She crossed the garden area, overgrown with grass and weeds, ignoring the rubbish scattered there, and went through the broken fence on to the waste ground. Faria retraced the way she had come from where she had left them, went to tell them that she had found a safe-house, that the trust in her was well justified.
'The prosecution's case, members of the jury, is a concoction of innuendoes, half-truths and–believe me, I get no pleasure from stating this, but it must be said–slanders against the good names of my clients. I am asking you, most earnestly, in the name of justice to reject that concoction.'
Banks listened from the public gallery, and thought he despised the barrister.
'Much has been made by the prosecution of the supposed identification of my clients by that conveniently produced eye-witness. I urge you to reflect on how much weight you can place on the word of a young woman, scarcely out of her teens, who has lived for months cheek by jowl with police officers, who, of course, are anxious to obtain a conviction. I am not saying she lied…I am saying that she was influenced–I am prepared to believe in her innocence–by those officers. I put it to you that this simple young woman, without education, has sought to please. Can you say, in all honesty, that her evidence was not doctored, was not rehearsed under the supervision of the officers? I doubt it.'
He had not, of course, seen the witness give her evidence, but he had Wally's description of her. The inspector was beside him, his body tilted back and his face impassive. What David Banks thought, as the barrister droned, was that the previous evening–for a mature adult, who'd been given responsibility, had been issued with a killing weapon–he had made a complete and utter idiot of himself. It had gone on too long.
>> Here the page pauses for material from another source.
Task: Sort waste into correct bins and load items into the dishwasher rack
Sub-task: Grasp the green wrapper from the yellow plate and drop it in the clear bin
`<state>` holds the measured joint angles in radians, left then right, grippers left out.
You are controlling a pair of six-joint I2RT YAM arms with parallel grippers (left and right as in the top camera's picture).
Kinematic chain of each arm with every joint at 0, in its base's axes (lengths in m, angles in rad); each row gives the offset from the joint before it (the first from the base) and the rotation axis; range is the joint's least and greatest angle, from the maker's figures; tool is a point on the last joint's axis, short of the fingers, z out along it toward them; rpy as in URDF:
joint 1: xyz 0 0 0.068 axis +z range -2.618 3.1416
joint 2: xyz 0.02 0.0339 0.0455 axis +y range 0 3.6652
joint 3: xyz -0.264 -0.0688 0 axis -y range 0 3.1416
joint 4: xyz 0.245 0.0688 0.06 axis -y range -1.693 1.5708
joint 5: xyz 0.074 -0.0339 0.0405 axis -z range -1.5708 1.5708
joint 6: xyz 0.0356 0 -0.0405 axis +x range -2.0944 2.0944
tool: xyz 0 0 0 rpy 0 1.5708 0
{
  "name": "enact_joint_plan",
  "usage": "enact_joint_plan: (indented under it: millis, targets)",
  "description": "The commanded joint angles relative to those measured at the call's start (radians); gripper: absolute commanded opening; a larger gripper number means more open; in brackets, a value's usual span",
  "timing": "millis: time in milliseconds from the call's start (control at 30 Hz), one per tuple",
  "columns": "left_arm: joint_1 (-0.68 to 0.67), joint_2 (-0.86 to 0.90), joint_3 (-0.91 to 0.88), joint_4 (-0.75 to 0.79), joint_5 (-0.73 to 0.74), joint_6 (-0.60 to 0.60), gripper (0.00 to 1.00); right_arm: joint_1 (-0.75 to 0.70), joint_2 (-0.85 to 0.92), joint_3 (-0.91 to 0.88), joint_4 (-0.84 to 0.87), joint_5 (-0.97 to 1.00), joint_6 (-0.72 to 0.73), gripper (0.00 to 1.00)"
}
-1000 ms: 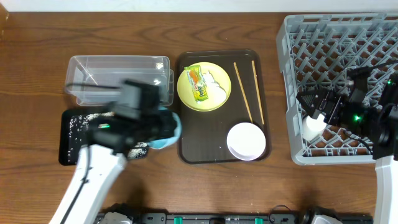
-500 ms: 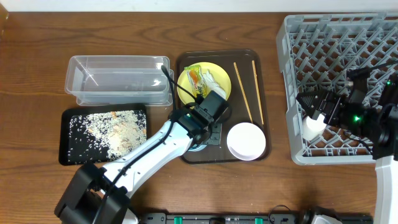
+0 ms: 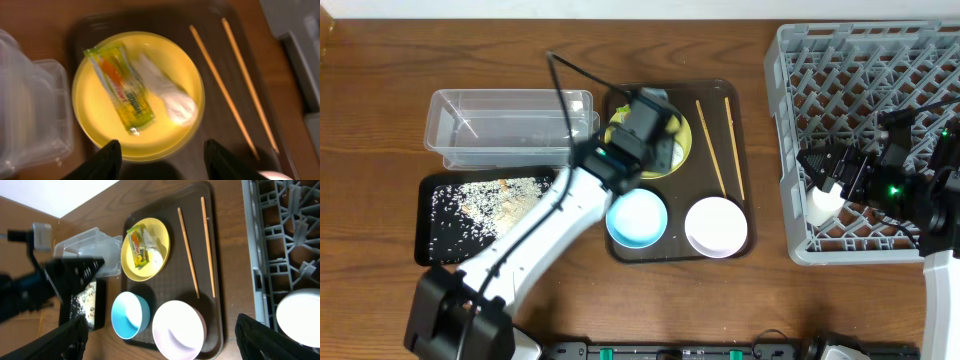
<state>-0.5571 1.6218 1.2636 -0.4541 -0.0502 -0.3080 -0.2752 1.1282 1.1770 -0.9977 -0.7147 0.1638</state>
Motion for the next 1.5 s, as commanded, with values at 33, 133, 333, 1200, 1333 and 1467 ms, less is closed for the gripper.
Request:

'You find yourself, members of the jury, asked to convict two businessmen whose sole interest in life–other than caring for their sick mother–is trading, buying and selling. I cannot tell you that their dealings with the Revenue are totally transparent. Nor can I say that their returns on VAT demands are wholly satisfactory…You are not, and I emphasize this, judging my clients on matters of taxation. You are hearing a case that involves a quite desperate and reckless attack on a jewellery shop, and the prosecution's efforts to vilify my clients–in respect of it–have failed.'
The barrister's voice had an oiled sincerity. Never could tell with a jury, Wally had said. Unpredictable, they were. Could be swallowing what was served up to them–not one of them, his Principal. His Principal, for what it was worth, had played hero. What happened to him, weeks and months ahead, was not Banks's concern. What was his concern, it had gone on too long. He squirmed in his seat.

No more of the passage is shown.